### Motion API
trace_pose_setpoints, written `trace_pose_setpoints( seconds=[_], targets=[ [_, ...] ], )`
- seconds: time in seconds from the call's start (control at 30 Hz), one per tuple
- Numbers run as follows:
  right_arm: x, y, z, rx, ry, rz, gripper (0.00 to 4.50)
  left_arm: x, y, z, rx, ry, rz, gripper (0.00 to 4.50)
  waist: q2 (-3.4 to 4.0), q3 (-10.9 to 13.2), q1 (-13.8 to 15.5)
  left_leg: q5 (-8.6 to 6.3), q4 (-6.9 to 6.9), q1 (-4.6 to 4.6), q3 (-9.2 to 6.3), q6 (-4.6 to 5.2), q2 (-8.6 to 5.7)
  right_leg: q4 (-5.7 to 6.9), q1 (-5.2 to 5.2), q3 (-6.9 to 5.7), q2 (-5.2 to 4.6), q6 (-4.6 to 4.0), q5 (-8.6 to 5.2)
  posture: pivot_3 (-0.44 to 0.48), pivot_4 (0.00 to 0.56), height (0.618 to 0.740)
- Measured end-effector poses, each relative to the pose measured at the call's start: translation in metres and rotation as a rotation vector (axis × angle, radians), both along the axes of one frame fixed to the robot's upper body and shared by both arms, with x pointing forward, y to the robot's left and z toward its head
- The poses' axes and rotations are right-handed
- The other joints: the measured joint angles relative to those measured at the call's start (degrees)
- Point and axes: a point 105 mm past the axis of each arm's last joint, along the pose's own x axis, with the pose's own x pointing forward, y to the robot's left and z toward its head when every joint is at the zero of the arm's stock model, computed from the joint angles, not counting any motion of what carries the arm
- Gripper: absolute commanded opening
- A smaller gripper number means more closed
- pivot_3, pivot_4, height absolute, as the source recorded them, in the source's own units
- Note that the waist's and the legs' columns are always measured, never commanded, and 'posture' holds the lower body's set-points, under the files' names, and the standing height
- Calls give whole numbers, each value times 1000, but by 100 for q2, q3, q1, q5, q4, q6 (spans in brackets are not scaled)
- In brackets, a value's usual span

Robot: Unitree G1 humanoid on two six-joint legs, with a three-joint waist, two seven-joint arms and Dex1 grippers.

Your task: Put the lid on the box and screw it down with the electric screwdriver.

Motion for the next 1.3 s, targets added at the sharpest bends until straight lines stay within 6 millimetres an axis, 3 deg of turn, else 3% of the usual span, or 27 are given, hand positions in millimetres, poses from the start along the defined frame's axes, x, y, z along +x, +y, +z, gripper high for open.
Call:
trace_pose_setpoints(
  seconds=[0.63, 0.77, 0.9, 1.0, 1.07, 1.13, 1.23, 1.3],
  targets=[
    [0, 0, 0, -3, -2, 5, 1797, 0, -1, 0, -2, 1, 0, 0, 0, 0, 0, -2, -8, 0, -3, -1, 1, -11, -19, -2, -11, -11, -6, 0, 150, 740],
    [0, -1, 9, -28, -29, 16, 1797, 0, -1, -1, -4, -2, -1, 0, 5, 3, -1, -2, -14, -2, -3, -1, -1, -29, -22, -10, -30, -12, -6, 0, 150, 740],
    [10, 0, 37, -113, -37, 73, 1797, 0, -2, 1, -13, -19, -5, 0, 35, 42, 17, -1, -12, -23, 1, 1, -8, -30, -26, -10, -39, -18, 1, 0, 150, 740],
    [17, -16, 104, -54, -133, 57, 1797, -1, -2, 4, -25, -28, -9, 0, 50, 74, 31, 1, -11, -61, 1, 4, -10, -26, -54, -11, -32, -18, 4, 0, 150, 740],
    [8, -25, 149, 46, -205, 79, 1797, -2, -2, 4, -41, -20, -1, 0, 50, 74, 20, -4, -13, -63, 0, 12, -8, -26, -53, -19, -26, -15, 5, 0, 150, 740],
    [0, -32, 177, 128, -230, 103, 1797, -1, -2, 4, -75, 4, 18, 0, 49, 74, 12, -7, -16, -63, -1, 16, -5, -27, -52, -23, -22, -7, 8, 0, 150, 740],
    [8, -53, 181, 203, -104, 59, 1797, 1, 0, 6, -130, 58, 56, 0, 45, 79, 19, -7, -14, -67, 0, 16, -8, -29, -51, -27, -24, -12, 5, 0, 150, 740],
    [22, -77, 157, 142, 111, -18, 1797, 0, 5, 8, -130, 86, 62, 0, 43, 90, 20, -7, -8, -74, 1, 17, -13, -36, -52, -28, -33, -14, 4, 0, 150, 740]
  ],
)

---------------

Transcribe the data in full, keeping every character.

### Motion API
trace_pose_setpoints, written `trace_pose_setpoints( seconds=[_], targets=[ [_, ...] ], )`
- seconds: time in seconds from the call's start (control at 30 Hz), one per tuple
- Numbers run as follows:
  right_arm: x, y, z, rx, ry, rz, gripper (0.00 to 4.50)
  left_arm: x, y, z, rx, ry, rz, gripper (0.00 to 4.50)
  waist: q2 (-3.4 to 4.0), q3 (-10.9 to 13.2), q1 (-13.8 to 15.5)
  left_leg: q5 (-8.6 to 6.3), q4 (-6.9 to 6.9), q1 (-4.6 to 4.6), q3 (-9.2 to 6.3), q6 (-4.6 to 5.2), q2 (-8.6 to 5.7)
  right_leg: q4 (-5.7 to 6.9), q1 (-5.2 to 5.2), q3 (-6.9 to 5.7), q2 (-5.2 to 4.6), q6 (-4.6 to 4.0), q5 (-8.6 to 5.2)
  posture: pivot_3 (-0.44 to 0.48), pivot_4 (0.00 to 0.56), height (0.618 to 0.740)
- Measured end-effector poses, each relative to the pose measured at the call's start: translation in metres and rotation as a rotation vector (axis × angle, radians), both along the axes of one frame fixed to the robot's upper body and shared by both arms, with x pointing forward, y to the robot's left and z toward its head
- The poses' axes and rotations are right-handed
- The other joints: the measured joint angles relative to those measured at the call's start (degrees)
- Point and axes: a point 105 mm past the axis of each arm's last joint, along the pose's own x axis, with the pose's own x pointing forward, y to the robot's left and z toward its head when every joint is at the zero of the arm's stock model, computed from the joint angles, not counting any motion of what carries the arm
- Gripper: absolute commanded opening
- A smaller gripper number means more closed
- pivot_3, pivot_4, height absolute, as the source recorded them, in the source's own units
- Note that the waist's and the legs' columns are always measured, never commanded, and 'posture' holds the lower body's set-points, under the files' names, and the standing height
- Calls give whole numbers, each value times 1000, but by 100 for q2, q3, q1, q5, q4, q6 (spans in brackets are not scaled)
- In brackets, a value's usual span

Robot: Unitree G1 humanoid on two six-joint legs, with a three-joint waist, two seven-joint arms and Dex1 grippers.

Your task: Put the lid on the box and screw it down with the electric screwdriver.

Motion for the next 1.3 s, targets added at the sharpest bends until straight lines stay within 6 millimetres an axis, 3 deg of turn, else 3% of the usual span, or 27 are given, hand positions in millimetres, poses from the start along the defined frame's axes, x, y, z along +x, +y, +z, gripper high for open.
Call:
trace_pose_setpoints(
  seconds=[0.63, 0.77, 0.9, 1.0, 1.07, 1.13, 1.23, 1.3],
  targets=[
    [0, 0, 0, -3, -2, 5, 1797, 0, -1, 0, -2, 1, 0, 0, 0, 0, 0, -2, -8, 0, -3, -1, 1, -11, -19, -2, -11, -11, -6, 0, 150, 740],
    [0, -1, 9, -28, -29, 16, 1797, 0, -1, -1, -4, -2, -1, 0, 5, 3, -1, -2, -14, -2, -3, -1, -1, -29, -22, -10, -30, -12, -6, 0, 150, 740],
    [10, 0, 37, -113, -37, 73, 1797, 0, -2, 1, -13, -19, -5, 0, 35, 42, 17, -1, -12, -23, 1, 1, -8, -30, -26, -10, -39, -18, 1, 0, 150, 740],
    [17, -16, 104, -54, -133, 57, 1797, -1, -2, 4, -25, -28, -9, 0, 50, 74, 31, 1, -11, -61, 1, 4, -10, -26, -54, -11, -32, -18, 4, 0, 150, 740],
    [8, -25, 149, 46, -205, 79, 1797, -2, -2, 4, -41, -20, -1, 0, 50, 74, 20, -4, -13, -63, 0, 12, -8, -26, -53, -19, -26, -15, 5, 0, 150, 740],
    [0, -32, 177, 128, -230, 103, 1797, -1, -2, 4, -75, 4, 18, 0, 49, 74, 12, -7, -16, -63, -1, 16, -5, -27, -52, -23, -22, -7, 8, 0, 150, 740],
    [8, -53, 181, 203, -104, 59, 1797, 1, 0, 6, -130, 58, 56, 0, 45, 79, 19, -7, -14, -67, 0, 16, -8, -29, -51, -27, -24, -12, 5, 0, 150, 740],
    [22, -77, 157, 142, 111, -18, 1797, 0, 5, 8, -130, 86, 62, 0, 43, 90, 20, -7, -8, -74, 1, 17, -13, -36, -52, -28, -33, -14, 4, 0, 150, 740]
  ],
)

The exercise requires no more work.